··· EXTRACTED INFORMATION
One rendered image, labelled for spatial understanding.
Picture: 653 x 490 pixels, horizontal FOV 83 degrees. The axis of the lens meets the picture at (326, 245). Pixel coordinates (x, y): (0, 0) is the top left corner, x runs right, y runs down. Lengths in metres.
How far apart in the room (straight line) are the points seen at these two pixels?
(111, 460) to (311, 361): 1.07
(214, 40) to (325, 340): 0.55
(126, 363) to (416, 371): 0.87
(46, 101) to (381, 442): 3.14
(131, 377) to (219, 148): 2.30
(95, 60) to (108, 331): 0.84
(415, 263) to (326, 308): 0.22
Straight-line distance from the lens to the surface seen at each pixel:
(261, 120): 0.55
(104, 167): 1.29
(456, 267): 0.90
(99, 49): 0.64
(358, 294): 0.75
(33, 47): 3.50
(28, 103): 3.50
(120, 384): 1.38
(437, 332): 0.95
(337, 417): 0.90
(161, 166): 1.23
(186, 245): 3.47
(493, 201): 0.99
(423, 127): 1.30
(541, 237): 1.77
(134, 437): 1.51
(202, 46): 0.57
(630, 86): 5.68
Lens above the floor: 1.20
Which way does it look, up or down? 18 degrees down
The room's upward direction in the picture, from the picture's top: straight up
······
*TASK INSTRUCTIONS*: From the records above, print exactly the lines that run from the line with "(131, 377) to (219, 148): 2.30" to the line with "(186, 245): 3.47", inclusive.

*RESULT OF THE TASK*:
(131, 377) to (219, 148): 2.30
(95, 60) to (108, 331): 0.84
(415, 263) to (326, 308): 0.22
Straight-line distance from the lens to the surface seen at each pixel:
(261, 120): 0.55
(104, 167): 1.29
(456, 267): 0.90
(99, 49): 0.64
(358, 294): 0.75
(33, 47): 3.50
(28, 103): 3.50
(120, 384): 1.38
(437, 332): 0.95
(337, 417): 0.90
(161, 166): 1.23
(186, 245): 3.47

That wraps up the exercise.